UPDATE: I've uploaded a PDF file for blank windows and doors that can be used for masking templates and filled windows and doors which have blue gradient fills and can be used as basic stickers.
Since moving from one milieu to another often entails a change of scenery (ha ha), I felt that the usual Ruins just wouldn’t cut it for Infinity. To remedy the situation, I started making some nice clean walls. What good, though, are walls if you don’t have something to put them around? Here’s my answer:
Always looking for cheap terrain options, I found some 8”x5” acrylic boxes at the Container Store near my office. They were on sale for about $3 each, so I snagged six of them and decided to create some intact buildings. With complete walls. And windows. So totally not 40k.
The first step was to invert the lid and box, then superglue the two parts together. This means that the top of the box is now the bottom, and the upended lid is now the roof. In one move I created a taller building with a slight railing around perimeter of the roof.
The second step was to add some sort of dividing structure in the middle of the long walls. In my example, sheet styrene runs vertically and is then capped by a length of half-round rod. I had to remove two-inch lengths of the lip (now at ground level) under the original lid in order to make room for eventual door placement.
The next step was to create a simple Adobe Illustrator file for windows and doors which was then printed on to self-adhesive label paper (about $1.50 per sheet from Staples). Once printed, I cut out the windows and doors, scored around the curved corners of the windows with a very sharp knife, then stuck the windows on the boxes. The idea was to use the windows as masks for the forthcoming spray paint. When I had all the windows attached, I finished scoring the outlines of the windows. The partial scoring was done before placement so I could get the control needed to follow the curves. This also allowed me to not have to worry about the windows coming completely apart as I peeled them off the backing paper.

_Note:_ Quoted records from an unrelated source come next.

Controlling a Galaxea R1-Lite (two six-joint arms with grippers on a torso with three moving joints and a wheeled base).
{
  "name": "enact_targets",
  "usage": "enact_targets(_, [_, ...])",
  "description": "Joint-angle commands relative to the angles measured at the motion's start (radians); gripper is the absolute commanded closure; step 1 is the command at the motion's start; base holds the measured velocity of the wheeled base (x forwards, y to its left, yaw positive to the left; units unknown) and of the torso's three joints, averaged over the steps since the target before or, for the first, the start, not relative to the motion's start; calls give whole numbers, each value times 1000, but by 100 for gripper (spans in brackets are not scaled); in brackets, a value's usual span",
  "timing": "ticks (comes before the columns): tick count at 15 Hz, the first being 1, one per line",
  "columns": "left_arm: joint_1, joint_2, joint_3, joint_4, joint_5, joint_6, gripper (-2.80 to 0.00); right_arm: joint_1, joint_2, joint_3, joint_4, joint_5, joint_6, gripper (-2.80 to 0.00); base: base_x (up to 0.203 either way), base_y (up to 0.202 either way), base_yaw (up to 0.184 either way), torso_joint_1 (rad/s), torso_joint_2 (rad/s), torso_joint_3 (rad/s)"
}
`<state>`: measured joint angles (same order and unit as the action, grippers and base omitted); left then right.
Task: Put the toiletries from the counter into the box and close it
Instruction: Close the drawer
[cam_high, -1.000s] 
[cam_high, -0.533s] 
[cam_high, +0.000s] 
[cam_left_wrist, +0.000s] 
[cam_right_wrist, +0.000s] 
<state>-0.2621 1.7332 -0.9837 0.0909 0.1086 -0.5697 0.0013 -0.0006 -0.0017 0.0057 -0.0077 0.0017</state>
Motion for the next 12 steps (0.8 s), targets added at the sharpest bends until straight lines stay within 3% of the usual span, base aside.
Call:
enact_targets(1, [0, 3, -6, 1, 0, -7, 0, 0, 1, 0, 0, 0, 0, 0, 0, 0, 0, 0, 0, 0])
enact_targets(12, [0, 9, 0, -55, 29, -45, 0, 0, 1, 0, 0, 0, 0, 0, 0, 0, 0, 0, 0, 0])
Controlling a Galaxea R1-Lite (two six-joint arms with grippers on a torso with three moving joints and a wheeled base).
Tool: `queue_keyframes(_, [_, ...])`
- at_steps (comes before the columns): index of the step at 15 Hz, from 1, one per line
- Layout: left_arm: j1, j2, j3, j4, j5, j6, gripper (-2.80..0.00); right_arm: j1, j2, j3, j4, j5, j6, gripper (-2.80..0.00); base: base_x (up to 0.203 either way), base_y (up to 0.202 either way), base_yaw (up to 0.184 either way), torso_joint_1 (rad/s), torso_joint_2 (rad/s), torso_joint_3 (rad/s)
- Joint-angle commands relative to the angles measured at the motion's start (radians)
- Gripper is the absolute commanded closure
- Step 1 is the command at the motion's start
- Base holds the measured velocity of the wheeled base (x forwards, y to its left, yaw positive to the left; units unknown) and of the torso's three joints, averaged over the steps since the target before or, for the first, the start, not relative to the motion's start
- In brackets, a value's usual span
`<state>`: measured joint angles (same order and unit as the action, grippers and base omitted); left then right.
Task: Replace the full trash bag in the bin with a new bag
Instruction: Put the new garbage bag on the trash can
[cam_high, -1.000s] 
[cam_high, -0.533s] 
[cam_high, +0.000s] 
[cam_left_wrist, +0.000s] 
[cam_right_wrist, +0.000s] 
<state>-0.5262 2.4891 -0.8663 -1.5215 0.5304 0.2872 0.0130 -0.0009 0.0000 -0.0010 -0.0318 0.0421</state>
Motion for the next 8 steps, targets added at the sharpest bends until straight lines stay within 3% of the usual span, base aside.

I spray painted the exterior of the boxes with Rustoleum Fossil, then added some highlights with Gloss Almond. When the paint was dry, I added the stickers for the doors. Once the doors were securely attached, I hit the whole thing with dullcoat to both kill the gloss and protect the finish.
The final step was to go back and remove the windows/masks. This was tricky, since I only wanted to remove the “glass” parts that I had scored earlier, yet still leave the window frame attached to the box. It was a good idea, but in practice the stickers came off very slowly and left a LOT of adhesive behind. I managed to use rolled up duct tape to essentially remove adhesive with adhesive, but it took a long time. Fortunately, I had MST3K to keep me occupied. When the last traces of adhesive were tacked up, I went back with a cotton swab and isopropyl alcohol for a final cleaning.
The units are stackable, and look good for tabletop use. You can see through the windows, and that means we can declare them as open LOS, obscured LOS, or no LOS. I may hit the units with highlights later on, but I’m going to have to get the adhesives out from under my fingernails first.